WHAT IS BEING ASKED:
The reply should consist of every entry, repeated exactly.

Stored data
>>>
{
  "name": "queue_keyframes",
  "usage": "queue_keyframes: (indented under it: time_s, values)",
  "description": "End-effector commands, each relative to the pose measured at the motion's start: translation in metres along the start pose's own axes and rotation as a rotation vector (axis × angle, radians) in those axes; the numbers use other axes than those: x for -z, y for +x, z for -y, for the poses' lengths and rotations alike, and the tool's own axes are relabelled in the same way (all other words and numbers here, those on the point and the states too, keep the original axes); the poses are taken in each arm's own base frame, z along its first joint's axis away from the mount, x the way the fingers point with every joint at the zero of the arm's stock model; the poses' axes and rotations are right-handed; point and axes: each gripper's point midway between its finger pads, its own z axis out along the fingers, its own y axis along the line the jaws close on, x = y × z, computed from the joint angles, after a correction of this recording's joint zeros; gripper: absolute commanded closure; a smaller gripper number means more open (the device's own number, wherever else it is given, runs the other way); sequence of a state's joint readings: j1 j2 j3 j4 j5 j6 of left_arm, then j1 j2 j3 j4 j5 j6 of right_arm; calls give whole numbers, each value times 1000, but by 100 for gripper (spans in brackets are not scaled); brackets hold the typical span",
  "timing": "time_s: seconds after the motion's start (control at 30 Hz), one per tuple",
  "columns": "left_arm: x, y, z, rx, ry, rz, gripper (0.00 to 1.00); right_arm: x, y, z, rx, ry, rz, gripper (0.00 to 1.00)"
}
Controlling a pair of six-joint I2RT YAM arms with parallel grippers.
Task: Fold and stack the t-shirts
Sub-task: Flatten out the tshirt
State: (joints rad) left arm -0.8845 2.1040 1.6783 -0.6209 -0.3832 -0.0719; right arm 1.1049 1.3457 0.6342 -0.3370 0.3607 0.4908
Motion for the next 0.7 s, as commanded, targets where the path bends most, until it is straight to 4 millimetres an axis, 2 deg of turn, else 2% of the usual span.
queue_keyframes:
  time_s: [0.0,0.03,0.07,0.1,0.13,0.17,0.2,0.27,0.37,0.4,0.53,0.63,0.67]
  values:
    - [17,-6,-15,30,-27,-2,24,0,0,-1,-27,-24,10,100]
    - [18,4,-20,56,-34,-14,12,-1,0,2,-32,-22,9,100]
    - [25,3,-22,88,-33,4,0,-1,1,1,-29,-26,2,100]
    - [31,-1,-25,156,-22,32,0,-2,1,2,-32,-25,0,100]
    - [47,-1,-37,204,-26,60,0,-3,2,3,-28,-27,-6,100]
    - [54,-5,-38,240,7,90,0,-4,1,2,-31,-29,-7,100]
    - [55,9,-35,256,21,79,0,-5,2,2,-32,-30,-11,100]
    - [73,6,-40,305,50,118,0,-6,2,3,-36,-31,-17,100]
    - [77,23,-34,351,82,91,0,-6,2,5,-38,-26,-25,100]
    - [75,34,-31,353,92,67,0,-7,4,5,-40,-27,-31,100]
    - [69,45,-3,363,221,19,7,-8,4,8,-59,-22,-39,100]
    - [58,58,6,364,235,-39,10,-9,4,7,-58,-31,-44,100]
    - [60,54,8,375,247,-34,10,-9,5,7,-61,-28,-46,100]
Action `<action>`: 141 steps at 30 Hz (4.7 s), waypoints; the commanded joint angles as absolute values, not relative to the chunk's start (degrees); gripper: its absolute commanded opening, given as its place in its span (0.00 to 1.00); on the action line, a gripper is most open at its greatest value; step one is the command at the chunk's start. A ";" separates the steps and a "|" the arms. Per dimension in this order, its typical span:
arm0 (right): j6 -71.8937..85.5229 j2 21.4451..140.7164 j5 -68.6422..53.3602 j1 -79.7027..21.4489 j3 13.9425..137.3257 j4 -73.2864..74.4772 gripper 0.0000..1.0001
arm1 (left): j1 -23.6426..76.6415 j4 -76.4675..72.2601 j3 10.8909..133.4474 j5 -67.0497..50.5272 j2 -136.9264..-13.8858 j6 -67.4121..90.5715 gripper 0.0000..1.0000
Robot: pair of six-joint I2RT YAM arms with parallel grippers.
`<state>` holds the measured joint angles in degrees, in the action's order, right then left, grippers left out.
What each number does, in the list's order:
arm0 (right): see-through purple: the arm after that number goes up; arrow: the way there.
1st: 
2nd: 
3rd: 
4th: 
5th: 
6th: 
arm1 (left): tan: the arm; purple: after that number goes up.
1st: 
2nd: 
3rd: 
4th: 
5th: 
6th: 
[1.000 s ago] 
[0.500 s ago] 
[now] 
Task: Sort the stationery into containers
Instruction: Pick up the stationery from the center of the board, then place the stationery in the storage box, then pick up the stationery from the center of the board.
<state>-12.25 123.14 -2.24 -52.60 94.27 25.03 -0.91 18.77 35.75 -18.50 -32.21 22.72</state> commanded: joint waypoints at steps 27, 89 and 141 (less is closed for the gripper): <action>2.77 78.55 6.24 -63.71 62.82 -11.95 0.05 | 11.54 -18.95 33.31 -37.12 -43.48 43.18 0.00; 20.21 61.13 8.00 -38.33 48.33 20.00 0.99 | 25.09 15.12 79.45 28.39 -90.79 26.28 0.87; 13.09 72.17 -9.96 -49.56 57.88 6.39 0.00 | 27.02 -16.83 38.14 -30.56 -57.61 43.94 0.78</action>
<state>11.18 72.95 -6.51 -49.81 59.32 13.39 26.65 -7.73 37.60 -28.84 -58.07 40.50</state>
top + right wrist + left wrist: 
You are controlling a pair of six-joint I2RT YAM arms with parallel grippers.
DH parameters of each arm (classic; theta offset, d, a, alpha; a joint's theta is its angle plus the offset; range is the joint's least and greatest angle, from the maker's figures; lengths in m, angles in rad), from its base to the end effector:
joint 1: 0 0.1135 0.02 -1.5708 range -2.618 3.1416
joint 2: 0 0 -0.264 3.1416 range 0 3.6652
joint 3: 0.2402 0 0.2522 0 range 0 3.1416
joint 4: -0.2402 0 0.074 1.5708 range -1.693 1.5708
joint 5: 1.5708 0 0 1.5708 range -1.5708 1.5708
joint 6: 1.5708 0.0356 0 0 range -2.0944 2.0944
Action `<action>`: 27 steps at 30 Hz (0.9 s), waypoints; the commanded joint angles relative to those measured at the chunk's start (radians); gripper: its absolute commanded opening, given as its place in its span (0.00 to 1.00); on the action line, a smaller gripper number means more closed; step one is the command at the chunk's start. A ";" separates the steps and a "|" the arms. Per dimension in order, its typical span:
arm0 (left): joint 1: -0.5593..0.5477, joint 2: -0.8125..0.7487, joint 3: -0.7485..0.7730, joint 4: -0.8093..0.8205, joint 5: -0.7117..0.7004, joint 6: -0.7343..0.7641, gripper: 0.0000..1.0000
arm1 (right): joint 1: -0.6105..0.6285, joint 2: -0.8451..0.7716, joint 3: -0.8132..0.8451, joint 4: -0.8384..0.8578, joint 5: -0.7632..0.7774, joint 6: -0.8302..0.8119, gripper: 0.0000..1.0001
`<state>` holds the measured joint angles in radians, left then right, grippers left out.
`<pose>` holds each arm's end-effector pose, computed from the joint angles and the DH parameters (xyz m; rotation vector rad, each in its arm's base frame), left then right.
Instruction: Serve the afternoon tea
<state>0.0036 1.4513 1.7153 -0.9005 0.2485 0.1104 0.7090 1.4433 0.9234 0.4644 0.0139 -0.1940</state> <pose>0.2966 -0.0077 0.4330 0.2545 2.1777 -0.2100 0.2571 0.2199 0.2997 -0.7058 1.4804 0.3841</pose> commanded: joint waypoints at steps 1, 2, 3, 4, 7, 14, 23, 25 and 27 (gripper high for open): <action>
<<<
TASK SOLUTION:
{
  "name": "queue_keyframes",
  "usage": "queue_keyframes: (indented under it: time_s, values)",
  "description": "End-effector commands, each relative to the pose measured at the motion's start: translation in metres along the start pose's own axes and rotation as a rotation vector (axis × angle, radians) in those axes; the numbers use other axes than those: x for -z, y for +x, z for -y, for the poses' lengths and rotations alike, and the tool's own axes are relabelled in the same way (all other words and numbers here, those on the point and the states too, keep the original axes); the poses are taken in each arm's own base frame, z along its first joint's axis away from the mount, x the way the fingers point with every joint at the zero of the arm's stock model; the poses' axes and rotations are right-handed; point and axes: each gripper's point midway between its finger pads, its own z axis out along the fingers, its own y axis along the line the jaws close on, x = y × z, computed from the joint angles, after a correction of this recording's joint zeros; gripper: absolute commanded closure; a smaller gripper number means more open (the device's own number, wherever else it is given, runs the other way); sequence of a state's joint readings: j1 j2 j3 j4 j5 j6 of left_arm, then j1 j2 j3 j4 j5 j6 of right_arm; calls give whole numbers, each value times 1000, but by 100 for gripper (spans in brackets are not scaled); brackets hold the typical span",
  "timing": "time_s: seconds after the motion's start (control at 30 Hz), one per tuple",
  "columns": "left_arm: x, y, z, rx, ry, rz, gripper (0.00 to 1.00); right_arm: x, y, z, rx, ry, rz, gripper (0.00 to 1.00)"
}
Controlling a pair of six-joint I2RT YAM arms with parallel grippers.
Task: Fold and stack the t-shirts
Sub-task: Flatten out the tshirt
State: (joints rad) left arm -0.8845 2.1040 1.6783 -0.6209 -0.3832 -0.0719; right arm 1.1049 1.3457 0.6342 -0.3370 0.3607 0.4908
Motion for the next 0.7 s, as commanded, targets where the path bends most, until it is straight to 4 millimetres an axis, 2 deg of turn, else 2% of the usual span.
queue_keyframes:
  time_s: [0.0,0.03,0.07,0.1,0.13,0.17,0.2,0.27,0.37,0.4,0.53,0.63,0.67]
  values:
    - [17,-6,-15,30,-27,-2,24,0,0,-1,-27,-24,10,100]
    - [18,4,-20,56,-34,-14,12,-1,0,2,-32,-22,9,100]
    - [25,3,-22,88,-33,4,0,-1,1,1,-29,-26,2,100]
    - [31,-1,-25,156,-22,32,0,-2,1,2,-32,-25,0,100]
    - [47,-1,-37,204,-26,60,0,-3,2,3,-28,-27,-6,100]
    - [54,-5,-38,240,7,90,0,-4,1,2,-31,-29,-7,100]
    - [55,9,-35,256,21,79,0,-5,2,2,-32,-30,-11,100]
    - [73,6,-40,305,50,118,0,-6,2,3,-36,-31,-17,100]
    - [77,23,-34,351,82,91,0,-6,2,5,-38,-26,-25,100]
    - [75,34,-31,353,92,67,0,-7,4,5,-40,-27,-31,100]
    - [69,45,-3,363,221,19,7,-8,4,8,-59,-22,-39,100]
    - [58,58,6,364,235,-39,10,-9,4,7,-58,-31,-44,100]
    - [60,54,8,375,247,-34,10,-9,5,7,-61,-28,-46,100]
Action `<action>`: 141 steps at 30 Hz (4.7 s), waypoints; the commanded joint angles as absolute values, not relative to the chunk's start (degrees); gripper: its absolute commanded opening, given as its place in its span (0.00 to 1.00); on the action line, a gripper is most open at its greatest value; step one is the command at the chunk's start. A ";" separates the steps and a "|" the arms. Per dimension in this order, its typical span:
arm0 (right): j6 -71.8937..85.5229 j2 21.4451..140.7164 j5 -68.6422..53.3602 j1 -79.7027..21.4489 j3 13.9425..137.3257 j4 -73.2864..74.4772 gripper 0.0000..1.0001
arm1 (left): j1 -23.6426..76.6415 j4 -76.4675..72.2601 j3 10.8909..133.4474 j5 -67.0497..50.5272 j2 -136.9264..-13.8858 j6 -67.4121..90.5715 gripper 0.0000..1.0000
Robot: pair of six-joint I2RT YAM arms with parallel grippers.
`<state>` holds the measured joint angles in degrees, in the action's order, right then left, grippers left out.
What each number does, in the list's order:
arm0 (right): see-through purple: the arm after that number goes up; arrow: the way there.
1st: 
2nd: 
3rd: 
4th: 
5th: 
6th: 
arm1 (left): tan: the arm; purple: after that number goes up.
1st: 
2nd: 
3rd: 
4th: 
5th: 
6th: 
[1.000 s ago] 
[0.500 s ago] 
[now] 
Task: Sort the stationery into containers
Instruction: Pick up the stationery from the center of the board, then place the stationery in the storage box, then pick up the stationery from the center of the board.
<state>-12.25 123.14 -2.24 -52.60 94.27 25.03 -0.91 18.77 35.75 -18.50 -32.21 22.72</state> commanded: joint waypoints at steps 27, 89 and 141 (less is closed for the gripper): <action>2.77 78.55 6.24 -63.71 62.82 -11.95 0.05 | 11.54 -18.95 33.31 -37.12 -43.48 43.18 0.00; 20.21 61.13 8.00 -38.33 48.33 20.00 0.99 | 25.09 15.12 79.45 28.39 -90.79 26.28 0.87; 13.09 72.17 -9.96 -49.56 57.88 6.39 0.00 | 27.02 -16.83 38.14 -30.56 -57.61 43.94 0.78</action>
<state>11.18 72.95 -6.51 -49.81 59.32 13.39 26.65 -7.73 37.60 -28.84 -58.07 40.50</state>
top + right wrist + left wrist: 
You are controlling a pair of six-joint I2RT YAM arms with parallel grippers.
DH parameters of each arm (classic; theta offset, d, a, alpha; a joint's theta is its angle plus the offset; range is the joint's least and greatest angle, from the maker's figures; lengths in m, angles in rad), from its base to the end effector:
joint 1: 0 0.1135 0.02 -1.5708 range -2.618 3.1416
joint 2: 0 0 -0.264 3.1416 range 0 3.6652
joint 3: 0.2402 0 0.2522 0 range 0 3.1416
joint 4: -0.2402 0 0.074 1.5708 range -1.693 1.5708
joint 5: 1.5708 0 0 1.5708 range -1.5708 1.5708
joint 6: 1.5708 0.0356 0 0 range -2.0944 2.0944
Action `<action>`: 27 steps at 30 Hz (0.9 s), waypoints; the commanded joint angles relative to those measured at the chunk's start (radians); gripper: its absolute commanded opening, given as its place in its span (0.00 to 1.00); on the action line, a smaller gripper number means more closed; step one is the command at the chunk's start. A ";" separates the steps and a "|" the arms. Per dimension in order, its typical span:
arm0 (left): joint 1: -0.5593..0.5477, joint 2: -0.8125..0.7487, joint 3: -0.7485..0.7730, joint 4: -0.8093..0.8205, joint 5: -0.7117..0.7004, joint 6: -0.7343..0.7641, gripper: 0.0000..1.0000
arm1 (right): joint 1: -0.6105..0.6285, joint 2: -0.8451..0.7716, joint 3: -0.8132..0.8451, joint 4: -0.8384..0.8578, joint 5: -0.7632..0.7774, joint 6: -0.8302..0.8119, gripper: 0.0000..1.0001
`<state>` holds the measured joint angles in radians, left then right, grippers left out.
`<pose>` holds each arm's end-effector pose, computed from the joint angles and the DH parameters (xyz m; rotation vector rad, each in its arm's base frame), left then right.
Instruction: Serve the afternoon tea
<state>0.0036 1.4513 1.7153 -0.9005 0.2485 0.1104 0.7090 1.4433 0.9234 0.4644 0.0139 -0.1940</state> <pose>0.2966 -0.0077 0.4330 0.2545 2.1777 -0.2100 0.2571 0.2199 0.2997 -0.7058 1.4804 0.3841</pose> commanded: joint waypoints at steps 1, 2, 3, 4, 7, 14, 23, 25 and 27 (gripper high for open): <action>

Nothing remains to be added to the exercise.